What is needed →
From the line below that contains "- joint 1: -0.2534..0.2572" to the line that contains "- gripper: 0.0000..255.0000", repeat every line exactly, both ends included, and nothing else.
Material for this task Start Marker
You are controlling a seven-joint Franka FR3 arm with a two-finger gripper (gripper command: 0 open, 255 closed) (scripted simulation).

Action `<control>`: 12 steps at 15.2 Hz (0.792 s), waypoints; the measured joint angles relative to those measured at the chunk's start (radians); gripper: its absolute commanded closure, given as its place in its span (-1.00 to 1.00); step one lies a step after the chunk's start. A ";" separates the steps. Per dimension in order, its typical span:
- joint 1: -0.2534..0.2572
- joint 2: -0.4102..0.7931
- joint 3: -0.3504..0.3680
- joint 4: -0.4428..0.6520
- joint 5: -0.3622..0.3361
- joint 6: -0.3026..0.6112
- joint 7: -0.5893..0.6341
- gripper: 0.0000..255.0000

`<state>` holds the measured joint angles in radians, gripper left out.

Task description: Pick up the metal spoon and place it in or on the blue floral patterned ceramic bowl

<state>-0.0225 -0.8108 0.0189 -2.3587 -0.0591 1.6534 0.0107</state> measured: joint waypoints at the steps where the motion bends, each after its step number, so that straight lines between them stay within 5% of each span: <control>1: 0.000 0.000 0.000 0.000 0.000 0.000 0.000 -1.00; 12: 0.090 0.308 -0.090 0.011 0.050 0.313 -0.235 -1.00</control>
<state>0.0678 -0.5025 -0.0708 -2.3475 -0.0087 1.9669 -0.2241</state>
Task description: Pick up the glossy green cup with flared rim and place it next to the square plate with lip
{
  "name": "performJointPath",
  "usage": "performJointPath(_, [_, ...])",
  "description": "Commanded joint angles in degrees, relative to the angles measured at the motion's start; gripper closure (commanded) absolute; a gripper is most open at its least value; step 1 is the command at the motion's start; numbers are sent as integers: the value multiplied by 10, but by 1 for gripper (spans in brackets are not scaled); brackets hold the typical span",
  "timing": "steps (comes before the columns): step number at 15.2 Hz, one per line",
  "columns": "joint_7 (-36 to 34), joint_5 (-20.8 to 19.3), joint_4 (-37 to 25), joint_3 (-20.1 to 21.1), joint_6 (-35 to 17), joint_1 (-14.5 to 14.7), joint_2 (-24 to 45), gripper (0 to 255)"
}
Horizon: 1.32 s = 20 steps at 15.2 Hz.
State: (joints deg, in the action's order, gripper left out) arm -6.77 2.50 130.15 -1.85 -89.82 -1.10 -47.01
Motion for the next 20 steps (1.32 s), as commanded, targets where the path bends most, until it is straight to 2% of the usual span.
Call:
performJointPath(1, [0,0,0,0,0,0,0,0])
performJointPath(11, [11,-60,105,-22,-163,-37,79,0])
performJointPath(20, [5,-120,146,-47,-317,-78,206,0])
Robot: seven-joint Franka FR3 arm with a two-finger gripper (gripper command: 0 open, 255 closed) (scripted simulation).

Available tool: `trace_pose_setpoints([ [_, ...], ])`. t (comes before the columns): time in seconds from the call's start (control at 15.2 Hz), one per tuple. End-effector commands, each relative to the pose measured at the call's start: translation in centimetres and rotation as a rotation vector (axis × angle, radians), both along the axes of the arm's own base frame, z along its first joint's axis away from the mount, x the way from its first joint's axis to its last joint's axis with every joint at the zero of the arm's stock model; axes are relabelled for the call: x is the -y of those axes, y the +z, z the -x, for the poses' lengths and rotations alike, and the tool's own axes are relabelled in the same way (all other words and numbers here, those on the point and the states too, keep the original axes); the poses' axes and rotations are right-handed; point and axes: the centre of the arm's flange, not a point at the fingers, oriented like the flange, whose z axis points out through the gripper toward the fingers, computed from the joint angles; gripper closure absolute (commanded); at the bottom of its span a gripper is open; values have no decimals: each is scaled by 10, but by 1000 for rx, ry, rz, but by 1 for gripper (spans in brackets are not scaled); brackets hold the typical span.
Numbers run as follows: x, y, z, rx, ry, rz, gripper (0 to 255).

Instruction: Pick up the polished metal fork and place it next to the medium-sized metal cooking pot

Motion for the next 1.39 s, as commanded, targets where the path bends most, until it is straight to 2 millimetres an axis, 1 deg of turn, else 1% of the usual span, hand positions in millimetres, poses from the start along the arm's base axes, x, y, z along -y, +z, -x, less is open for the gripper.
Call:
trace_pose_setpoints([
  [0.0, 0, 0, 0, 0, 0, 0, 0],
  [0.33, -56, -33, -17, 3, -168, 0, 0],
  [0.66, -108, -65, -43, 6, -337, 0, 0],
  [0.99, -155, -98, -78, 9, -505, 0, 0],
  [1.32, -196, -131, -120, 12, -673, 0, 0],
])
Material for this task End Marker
Written solution →
- joint 1: -0.2534..0.2572
- joint 2: -0.4102..0.7931
- joint 3: -0.3504..0.3680
- joint 4: -0.4428..0.6520
- joint 5: -0.3622..0.3361
- joint 6: -0.3026..0.6112
- joint 7: -0.5893..0.6341
- gripper: 0.0000..255.0000

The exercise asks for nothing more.